Los puertorriqueños no somos un país de cultura política violenta; preferimos convertir la revuelta, siempre cívica, en fiesta. La ‘comparsa’ es la gran metáfora de estas manifestaciones, escribe Edgardo Rodríguez Juliá
Los puertorriqueños no somos un país de cultura política violenta; preferimos convertir la revuelta, siempre cívica, en fiesta. La ‘comparsa’ es la gran metáfora de estas manifestaciones, escribe Edgardo Rodríguez Juliá
Antes de entrar en materia, y descifrar ese número que encabeza el artículo, merecemos un pequeño desvío: Los testimonios norteamericanos sobre nosotros los puertorriqueños oscilan entre la empatía y el sarcasmo. Cuando el Dr.

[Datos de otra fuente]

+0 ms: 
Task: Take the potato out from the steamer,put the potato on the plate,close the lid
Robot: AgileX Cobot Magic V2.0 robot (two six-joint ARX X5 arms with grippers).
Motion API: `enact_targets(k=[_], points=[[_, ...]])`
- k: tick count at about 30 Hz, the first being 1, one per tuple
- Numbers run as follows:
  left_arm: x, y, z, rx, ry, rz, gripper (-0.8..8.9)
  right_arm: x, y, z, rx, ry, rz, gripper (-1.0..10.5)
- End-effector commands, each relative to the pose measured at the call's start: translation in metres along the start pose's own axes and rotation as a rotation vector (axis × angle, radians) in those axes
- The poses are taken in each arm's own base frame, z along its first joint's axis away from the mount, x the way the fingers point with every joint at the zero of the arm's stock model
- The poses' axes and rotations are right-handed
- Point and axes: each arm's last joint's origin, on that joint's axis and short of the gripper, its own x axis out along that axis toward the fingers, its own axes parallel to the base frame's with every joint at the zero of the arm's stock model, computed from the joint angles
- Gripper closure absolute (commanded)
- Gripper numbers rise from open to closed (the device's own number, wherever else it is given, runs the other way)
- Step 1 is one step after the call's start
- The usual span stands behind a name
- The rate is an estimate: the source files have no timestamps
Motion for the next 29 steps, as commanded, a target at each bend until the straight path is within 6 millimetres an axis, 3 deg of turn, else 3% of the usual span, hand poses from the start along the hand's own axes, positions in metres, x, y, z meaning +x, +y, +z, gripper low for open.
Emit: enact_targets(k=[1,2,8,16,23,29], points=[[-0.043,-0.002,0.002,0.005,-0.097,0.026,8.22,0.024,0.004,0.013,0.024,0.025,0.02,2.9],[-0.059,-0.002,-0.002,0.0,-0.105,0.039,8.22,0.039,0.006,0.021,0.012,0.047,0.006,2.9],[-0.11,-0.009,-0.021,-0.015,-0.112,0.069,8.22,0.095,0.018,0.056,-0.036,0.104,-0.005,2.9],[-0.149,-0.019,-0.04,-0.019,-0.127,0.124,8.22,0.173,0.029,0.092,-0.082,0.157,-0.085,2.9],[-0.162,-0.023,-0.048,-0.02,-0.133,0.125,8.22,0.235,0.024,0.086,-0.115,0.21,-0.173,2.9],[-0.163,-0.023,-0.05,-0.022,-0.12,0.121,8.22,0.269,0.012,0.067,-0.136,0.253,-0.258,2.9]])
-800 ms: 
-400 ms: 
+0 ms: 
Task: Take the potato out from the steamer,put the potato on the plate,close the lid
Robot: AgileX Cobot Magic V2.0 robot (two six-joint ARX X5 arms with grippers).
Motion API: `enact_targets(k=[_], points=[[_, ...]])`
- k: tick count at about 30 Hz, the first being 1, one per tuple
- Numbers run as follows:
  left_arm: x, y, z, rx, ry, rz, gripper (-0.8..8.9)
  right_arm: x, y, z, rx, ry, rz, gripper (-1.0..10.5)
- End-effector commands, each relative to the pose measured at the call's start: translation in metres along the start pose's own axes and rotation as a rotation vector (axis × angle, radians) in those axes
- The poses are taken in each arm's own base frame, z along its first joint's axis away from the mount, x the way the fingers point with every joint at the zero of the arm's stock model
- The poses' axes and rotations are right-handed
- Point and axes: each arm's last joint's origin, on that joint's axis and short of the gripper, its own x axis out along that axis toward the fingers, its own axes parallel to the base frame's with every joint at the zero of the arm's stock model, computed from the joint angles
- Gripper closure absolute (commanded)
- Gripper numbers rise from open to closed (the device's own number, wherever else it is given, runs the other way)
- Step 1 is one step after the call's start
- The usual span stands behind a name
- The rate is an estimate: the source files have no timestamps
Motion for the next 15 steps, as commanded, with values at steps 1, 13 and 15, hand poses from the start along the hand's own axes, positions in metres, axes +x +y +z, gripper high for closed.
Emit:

Francis W. O’Connor visitó Puerto Rico en 1927, auspiciado por la Rockefeller Foundation para planificar importantes estudios epidemiológicos y sentar cátedra en la recién inaugurada Escuela de Medicina Tropical, su Diario se caracteriza por una empatía que a veces alcanza un aprecio profundo de los puertorriqueños y de sus esfuerzos salubristas. Solo un comentario mordaz encontramos en su ecuánime prosa: Compara La Perla con un barrio del Londres de Dickens y a su gente como “the last resort of degraded humanity”. Hasta ahí su arrogancia imperial.